Ощущалась спрессованность отошедшей еврейской истории, полной страха, тревоги, периодических погромов.
Запахи не давали покоя. Земля была зелена, пространства чаровали, мифы пахли кровью.
И вдруг, будто из прошлого, хлынули сюда люди в черных шляпах и лапсердаках, богатые, с тоской духовного голода в глазах, и эти обломки могильных плит всплыли из забвения на поверхность Атлантидой.
В лагере еврейских детей под Славутой, собранных из мест, пострадавших от Чернобыльской катастрофы, детский хор встретил делегацию песнями рабби Нахмана – «Весь мир очень узкий мост, но, главное, не бояться», куплетами «Золотого Иерусалима», гимном Израиля – «Атиква». У самых клятвенных атеистов в делегации стыли слезы на глазах, душа стояла комом у горла, и каббалистические строки книги «Зоар» наполнялись новым дыханием.
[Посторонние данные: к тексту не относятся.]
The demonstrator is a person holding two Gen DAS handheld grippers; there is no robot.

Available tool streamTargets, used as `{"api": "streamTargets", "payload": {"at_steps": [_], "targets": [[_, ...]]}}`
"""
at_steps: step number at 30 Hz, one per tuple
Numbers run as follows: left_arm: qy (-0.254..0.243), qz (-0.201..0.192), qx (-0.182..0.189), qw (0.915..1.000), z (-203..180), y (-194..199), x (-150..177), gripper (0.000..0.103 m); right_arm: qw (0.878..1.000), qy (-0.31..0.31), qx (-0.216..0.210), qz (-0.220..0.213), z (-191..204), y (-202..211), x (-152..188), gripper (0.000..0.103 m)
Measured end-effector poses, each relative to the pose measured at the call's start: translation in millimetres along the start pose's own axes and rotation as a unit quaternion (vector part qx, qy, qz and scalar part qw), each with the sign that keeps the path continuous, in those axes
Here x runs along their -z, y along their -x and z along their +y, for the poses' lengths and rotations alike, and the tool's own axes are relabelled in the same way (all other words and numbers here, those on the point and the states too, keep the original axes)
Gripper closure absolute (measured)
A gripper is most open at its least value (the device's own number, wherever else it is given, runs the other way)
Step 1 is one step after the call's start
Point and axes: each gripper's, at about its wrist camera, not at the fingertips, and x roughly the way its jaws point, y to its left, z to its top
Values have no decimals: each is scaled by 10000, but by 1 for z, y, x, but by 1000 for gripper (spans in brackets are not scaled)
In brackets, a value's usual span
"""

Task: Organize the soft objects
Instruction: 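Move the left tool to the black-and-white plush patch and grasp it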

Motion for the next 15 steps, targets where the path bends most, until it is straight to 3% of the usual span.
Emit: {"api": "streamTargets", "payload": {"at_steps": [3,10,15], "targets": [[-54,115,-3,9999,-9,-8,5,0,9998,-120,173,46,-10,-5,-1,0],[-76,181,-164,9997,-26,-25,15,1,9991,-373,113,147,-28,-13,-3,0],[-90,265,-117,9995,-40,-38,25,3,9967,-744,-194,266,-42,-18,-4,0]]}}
И все же, зримое, думал Орман, более узко, чем слово и музыка. Именно эта угнетающая узость, не дающая глубокого дыхания, и породила модерн, жаждущий добраться до незримого с помощью линий и красок.
Память юности – Одесса
Тут у многих членов делегации были корни. И обуревало чувство истории евреев в двадцатом веке, одним из главных центров которой была Одесса.
Долго осматривали дом, где жил Бялик. Но мемориальная доска на стене посвящена была Дмитрию Ульянову. Входили во двор дома, где жил Жаботинский.
Десять часов утра. Делегацию везут в парк на Дерибасовской улице. В ротонде, как в старые добрые времена, военный оркестр играет вальс «На сопках Маньчжурии». Легкий завтрак в кафе. У памятника Пушкину делегацию встречает актер, загримированный под Пушкина, чтением стихов поэта. Делегатов ведут по бывшему Николаевскому, затем имени чекиста Фельдмана, а ныне Приморскому бульвару, над которым витает старый анекдот об извозчике, поставленном в тупик и заикающемся в удивлении: столько лет здесь езжу, и не знал, фамилия царя Николая – Фельдман.
Вдоль бульвара девицы в форме гренадеров стучат в барабаны.
У памятника Дюку Орман и молодой одесский миллионщик повязывают бело-голубой флаг Израиля и украинский желто-голубой – на дружбу.
Посетили знаменитый одесский рынок – Привоз. Сказывается отсутствие туалета. Сунулись в какой-то двор с горой мусора, шлака. С едва держащейся на столбах галереи соскочил мальчонка, бледный недоросль с весьма серьезным выражением лица: «Тут нельзя писать. Туалет больной».
За углом, в подвал сдают пустые бутылки мужчины и женщины, истасканные, с трудом стоящие на ногах.
Вечером делегатам устроили пышный банкет в ресторане «Светлана». Напротив, за столом, сидели одесские молодые миллионщики с красотками для сопровождения и свадебным генералом – Зямой Гердтом.
Царила будуарно-малиновая атмосфера.
На небольшой сцене плясали, высоко задирая ножки, девицы варьете, пел цыганский хор.
Поздно ночью, в полном упадке сил, Орман вернулся в номер, на четвертый этаж знаменитого в былые годы, и не только на всю Одессу, отель «Пассаж» с остатками барокко, рушащимися на глазах, истертыми фресками в стиле древнего Рима, широкими лестницами, скрипучим лифтом начала века. Цветной мрамор стен и серый мрамор ступенек был менее изношен, но и на них лежала печать разрухи. В номере телефонный аппарат был вырван вместе со шнуром, бачок в туалете не работал, постельное белье было рваным, простыни в дырах. Во всем проглядывала бывшая роскошь, облупившаяся, печальная, стесняющаяся самой себя. Венецианское стекло в проеме двери казалось неизвестно откуда залетевшим осколком света.
Жизнь, ушедшая в канализацию с маркой «марксизм».
Беспрерывное ощущение обветшавшей вторичности.
Внезапная тоска по жене сжала горло.
Орман записал в дневнике:
«Мое легкое дыхание тяжелеет от любви к тебе.
Мы с тобой одного дыхания от основания вещей».
В гостиничном номере зеркало отражало Ормана в любой точке комнаты.
Окружал третий мир, как запотевшее зеркало, как стоящая поодаль неисчезающая фата-моргана.